John Cage (1912-1992):

Europera

Allgemeine Angaben zur Oper

Entstehungszeit: 1987/1990
Bemerkung: Der Titel ist ein Wortspiel aus "Europa", "Oper" und dem englischen Pronomen "Your", das Cage so erkärt: "Die Europäer haben uns jahrhundertelang mit ihren Opern überschüttet - und jetzt gebe ich ihnen das Ganze auf einmal zurück."

Beschreibung

Europera 1 & 2:

In dem zweigeteilten Stück treten 19 Sänger und Sängerinnen (Sopran, Mezzosopran, Alt, Tenor, Bariton, Bassbariton, Bass) auf, die im wesentlichen nach Noten nicht mehr geschützter Komponisten singen.
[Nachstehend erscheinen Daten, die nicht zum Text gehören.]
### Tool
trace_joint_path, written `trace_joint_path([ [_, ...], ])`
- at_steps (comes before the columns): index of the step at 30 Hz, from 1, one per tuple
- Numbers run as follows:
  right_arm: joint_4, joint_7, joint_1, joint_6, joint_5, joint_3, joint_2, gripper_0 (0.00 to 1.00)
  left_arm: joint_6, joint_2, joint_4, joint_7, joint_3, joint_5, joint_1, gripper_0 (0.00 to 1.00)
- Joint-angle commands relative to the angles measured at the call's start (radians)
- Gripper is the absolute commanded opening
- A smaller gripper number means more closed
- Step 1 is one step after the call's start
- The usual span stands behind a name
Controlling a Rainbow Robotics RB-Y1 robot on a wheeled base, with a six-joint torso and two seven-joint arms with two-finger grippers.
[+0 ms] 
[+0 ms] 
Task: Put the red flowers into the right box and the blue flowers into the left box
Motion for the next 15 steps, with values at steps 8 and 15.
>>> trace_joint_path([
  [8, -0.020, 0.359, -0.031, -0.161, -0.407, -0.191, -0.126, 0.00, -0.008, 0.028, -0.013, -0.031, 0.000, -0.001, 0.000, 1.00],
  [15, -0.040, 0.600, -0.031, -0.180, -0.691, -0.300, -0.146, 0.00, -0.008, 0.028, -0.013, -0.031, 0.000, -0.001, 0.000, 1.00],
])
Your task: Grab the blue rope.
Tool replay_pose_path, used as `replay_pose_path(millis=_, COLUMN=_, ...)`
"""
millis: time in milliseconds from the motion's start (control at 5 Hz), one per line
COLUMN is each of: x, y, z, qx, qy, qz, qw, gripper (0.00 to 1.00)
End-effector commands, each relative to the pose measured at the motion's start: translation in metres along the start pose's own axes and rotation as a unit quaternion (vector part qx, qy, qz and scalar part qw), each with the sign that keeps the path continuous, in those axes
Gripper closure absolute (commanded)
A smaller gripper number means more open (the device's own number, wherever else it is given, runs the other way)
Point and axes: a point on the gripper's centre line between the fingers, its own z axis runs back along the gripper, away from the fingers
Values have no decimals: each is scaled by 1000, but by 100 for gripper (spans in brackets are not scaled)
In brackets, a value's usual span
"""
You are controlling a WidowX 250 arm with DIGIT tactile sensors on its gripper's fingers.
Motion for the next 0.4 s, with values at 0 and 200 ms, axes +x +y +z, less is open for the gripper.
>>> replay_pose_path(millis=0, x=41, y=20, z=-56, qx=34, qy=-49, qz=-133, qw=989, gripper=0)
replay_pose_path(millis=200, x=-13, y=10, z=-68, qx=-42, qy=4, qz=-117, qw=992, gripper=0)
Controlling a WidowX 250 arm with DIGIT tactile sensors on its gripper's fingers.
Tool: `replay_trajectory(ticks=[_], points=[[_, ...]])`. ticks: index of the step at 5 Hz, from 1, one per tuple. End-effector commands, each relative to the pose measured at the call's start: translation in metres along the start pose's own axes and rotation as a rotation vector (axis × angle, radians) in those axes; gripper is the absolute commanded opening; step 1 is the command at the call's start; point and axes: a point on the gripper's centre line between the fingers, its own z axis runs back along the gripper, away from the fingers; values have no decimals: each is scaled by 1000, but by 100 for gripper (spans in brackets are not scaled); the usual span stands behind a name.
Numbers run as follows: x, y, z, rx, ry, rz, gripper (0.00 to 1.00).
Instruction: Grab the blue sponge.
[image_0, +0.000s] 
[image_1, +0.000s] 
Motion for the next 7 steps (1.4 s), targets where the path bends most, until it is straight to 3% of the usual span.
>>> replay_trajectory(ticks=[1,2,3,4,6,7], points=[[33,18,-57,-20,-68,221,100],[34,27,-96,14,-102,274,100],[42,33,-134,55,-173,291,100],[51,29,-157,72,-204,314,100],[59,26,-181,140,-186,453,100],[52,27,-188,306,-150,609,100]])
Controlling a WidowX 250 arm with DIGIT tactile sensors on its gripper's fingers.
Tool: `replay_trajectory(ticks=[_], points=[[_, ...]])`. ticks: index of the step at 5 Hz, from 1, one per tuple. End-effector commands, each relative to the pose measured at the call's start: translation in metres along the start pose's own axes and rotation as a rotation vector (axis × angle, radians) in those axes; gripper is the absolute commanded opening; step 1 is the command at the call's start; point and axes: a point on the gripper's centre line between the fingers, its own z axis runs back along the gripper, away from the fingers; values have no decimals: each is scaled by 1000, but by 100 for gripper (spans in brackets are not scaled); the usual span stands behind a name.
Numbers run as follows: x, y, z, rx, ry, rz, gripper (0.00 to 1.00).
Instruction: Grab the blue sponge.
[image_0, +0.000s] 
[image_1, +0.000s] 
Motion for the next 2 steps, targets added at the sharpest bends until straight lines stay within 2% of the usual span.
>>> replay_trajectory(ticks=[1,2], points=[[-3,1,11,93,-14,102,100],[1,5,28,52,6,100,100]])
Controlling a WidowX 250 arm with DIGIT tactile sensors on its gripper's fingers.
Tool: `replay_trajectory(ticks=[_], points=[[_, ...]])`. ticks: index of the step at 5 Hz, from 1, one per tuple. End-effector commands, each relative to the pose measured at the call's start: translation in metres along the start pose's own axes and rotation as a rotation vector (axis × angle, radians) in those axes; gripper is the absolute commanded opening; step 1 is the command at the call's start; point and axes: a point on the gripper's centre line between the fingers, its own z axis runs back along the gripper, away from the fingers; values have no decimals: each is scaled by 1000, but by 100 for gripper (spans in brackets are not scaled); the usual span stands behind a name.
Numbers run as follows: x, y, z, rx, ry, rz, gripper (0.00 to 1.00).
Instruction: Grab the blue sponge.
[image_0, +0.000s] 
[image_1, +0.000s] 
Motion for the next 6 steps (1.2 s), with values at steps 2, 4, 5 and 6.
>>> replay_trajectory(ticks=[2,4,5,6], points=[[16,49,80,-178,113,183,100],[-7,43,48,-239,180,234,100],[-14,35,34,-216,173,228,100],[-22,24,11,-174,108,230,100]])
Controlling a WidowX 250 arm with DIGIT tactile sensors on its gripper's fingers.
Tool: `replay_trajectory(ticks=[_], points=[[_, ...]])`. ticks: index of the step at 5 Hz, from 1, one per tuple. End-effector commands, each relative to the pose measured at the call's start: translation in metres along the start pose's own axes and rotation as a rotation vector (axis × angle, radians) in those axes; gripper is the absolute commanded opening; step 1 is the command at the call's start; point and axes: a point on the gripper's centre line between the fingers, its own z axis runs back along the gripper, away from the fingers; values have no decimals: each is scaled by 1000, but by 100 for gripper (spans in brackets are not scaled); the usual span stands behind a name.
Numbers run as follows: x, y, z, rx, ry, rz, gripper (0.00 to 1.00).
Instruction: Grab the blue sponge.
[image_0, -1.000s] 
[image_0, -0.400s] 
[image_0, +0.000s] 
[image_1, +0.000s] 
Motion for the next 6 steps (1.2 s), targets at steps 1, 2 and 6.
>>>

Es handelt sich bei Europeras 1 wie auch 2 um ein Potpourri bekannter, berühmter, vielgespielter Opernmelodien, ohne dass aus den einzelnen Musikstücken ein sinnvoller Zusammenhang konstruiert werden könnte, zumal der Computer entscheidet, zu welchem Zeitpunkt nun die einzelnen Orchesterinstrumente ihre Fragmente aus der 200jährigen Operngeschichte abliefern. Die schwarz-weiße Beleuchtung, die historisch-folkloristischen Kostüme, aber auch die Requisiten sind von der "Handlung" und von dem, was gesungen wird, vollkommen unabhängig; alles ist von allem getrennt. Die Solisten haben selbst ausgewählt, was sie bringen wollen, und brauchen auch keinen Dirigenten, da sie sich mit Uhren selbst kontrollieren.
Alles in allem wird also ein Kunterbunt von Melodien, die aus Tonwerken der Opernliteratur entnommen sind, geboten. Wenn auch verschiedentlich eine Handlung im konventionellen Sinn angedeutet wird oder aus möglichen und unmöglichen Situationen herauszulesen wäre, bleibt alles ein Torso oder im surrealistischen Nonsens stecken. Die in ihrer Präzision bewundernswerte Aufführung dauert über zwei Stunden (Europera 1: 90 Minuten / Europera 2: 45 Minuten) und bietet ein wohltönendes Opernsammelsurium mit köstlichen parodistischen Szenen, also gute Unterhaltung.

Europera 3 & 4:

Mit acht Sängern, zwei Pianisten und zwölf Grammophonen dauern die "Europeras 3" genau 70 und die "Europeras 4" 30 Minuten. Es werden Opernarien gesungen, Operntranskriptionen gespielt, und schließlich hört man gar zwölf Grammophone mit weiteren Opernstückchen, die mehr oder weniger verzerrt und selbstverständlich tantiemenfrei sind. Eine Handlung oder wenigstens eine Andeutung davon ist nirgendwo zu erkennen.

Europera 5:

In Europera 5 (60 Minuten) treten nur noch zwei Sänger und ein Techniker in Erscheinung. Ein Pianist hat Zufallsoperationen zu vollbringen, leer flimmert ein Fernsehbildschirm vor sich hin, stumm ragt der Trichter eines Grammophons empor. Hat Cage nur an eine alte Kultur voller Subjektivität und Emotionalität erinnern oder auch auf den Geisteszustand eines europäischen Bildungsbürgers und dessen seelisches Mobiliar hinweisen wollen?